Here are some rules:
1. Variables declared inside a function are *local* to the function.
Here is an example of what local to the function means:
function do_stuff() {
var x = 10;
}
do_stuff();
console.log(x);
x does not exist until the function executes.
When the function finishes executing, x is destroyed and ceases to exist.
As a result, the line console.log(x); produces the error:
ReferenceError: x is not defined
The person who asked the question at your second link failed to understand that local variables are destroyed once a function finishes executing, so the username variable in their code cannot be accessed anywhere outside the anonymous function wherein the username variable was declared.
On the other hand, if you don't declare a variable with var, then javascript creates a global variable:
function do_stuff() {
x = 10;
}
do_stuff();
console.log(x); //=>10
That is equivalent to writing:
var x;
function do_stuff() {
x = 10;
}
do_stuff();
console.log(x); //=>10
It's generally considered bad practice for a function to manipulate the value of a variable outside the function. You should prefer the following:
function do_stuff() {
return 10;
}
var x = do_stuff();
In your case, express is the one that is going to be calling your anonymous function, and express just discards any return values. Presumably, express does something like this:
function express_get(func) {
console.log("express_get is executing");
requ = {greeting: 'hello'};
resp = {};
func(requ, resp); //Anything returned by func is not captured in a variable
}
//Here is an attempt to call express_get() and return
//the data rather than setting a global variable:
express_get(function(requ, resp) {
console.log("my callback is executing");
console.log(requ);
return {user_id: 1, room_id: 'A'};
});
--output:--
express_get is executing
my callback is executing
{ greeting: 'hello' }
Because express is calling your request handler function, and because express just discards any return value, there is no way to access the value you returned from the request handler function.

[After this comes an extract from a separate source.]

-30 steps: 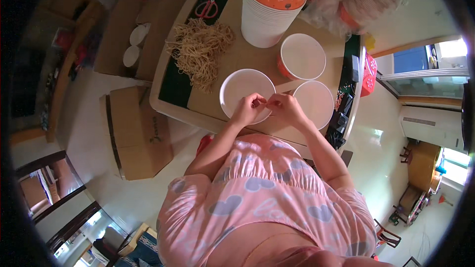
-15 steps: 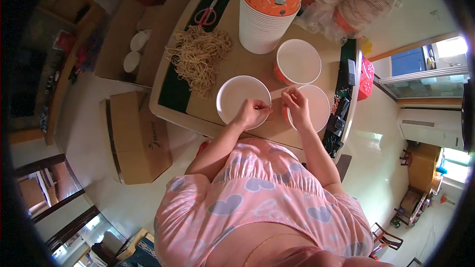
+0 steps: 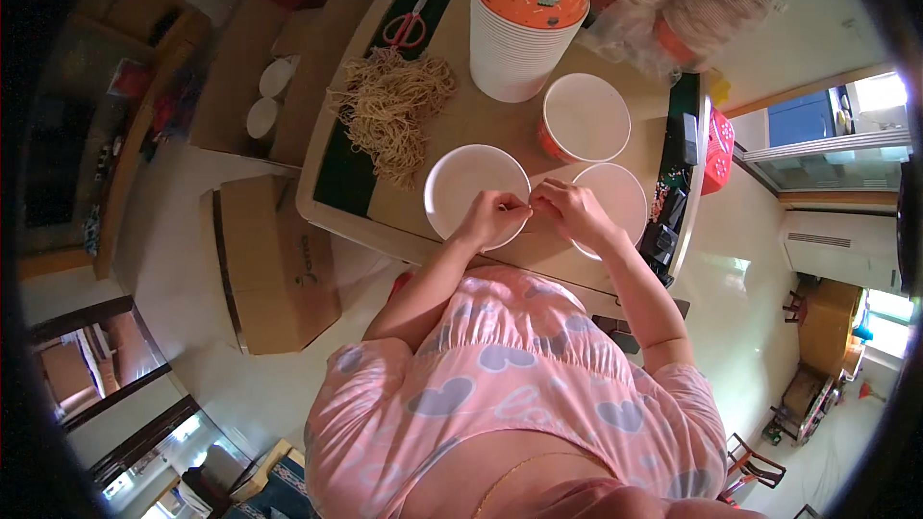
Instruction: Unpacking paper cups and threading string through holes in the cup's rim.
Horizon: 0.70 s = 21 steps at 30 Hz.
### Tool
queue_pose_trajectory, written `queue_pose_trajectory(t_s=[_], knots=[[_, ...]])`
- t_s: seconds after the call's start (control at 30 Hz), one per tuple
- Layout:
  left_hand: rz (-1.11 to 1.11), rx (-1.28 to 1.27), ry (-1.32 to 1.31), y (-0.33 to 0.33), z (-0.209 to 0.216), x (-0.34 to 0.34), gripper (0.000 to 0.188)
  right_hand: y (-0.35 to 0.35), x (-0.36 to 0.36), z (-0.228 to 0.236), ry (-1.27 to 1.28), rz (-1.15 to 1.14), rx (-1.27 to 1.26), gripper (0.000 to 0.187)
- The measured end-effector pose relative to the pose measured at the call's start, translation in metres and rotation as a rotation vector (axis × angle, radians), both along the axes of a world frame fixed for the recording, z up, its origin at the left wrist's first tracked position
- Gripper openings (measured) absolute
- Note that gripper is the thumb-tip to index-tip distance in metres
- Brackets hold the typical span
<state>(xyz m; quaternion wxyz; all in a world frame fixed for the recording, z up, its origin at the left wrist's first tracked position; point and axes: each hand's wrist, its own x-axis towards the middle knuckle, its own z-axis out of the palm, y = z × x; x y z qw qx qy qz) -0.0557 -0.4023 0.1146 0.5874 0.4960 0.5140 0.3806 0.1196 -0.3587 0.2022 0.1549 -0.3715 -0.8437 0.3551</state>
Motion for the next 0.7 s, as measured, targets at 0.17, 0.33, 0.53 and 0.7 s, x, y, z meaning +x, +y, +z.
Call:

Maybe you are thinking about the problem the wrong way around? Instead of trying to figure out how to get the request data into the io.on('connect') code you should be thinking about how to get the io.on('connect') code inside the route handler function. What happens if you do this:
router.route(...).get(function(req,res){
user_id = req.param('user_id');
room_id = req.param('room_id');
io.on('connection', function(socket){
console.log ( user_id );
console.log ( room_id );
});
});
Based on all the rules discussed in this answer, you should try to determine:
Can the code inside the anonymous function passed to get() see the io variable?
Can the code inside the anonymous function passed to io.on() see the user_id and room_id variables?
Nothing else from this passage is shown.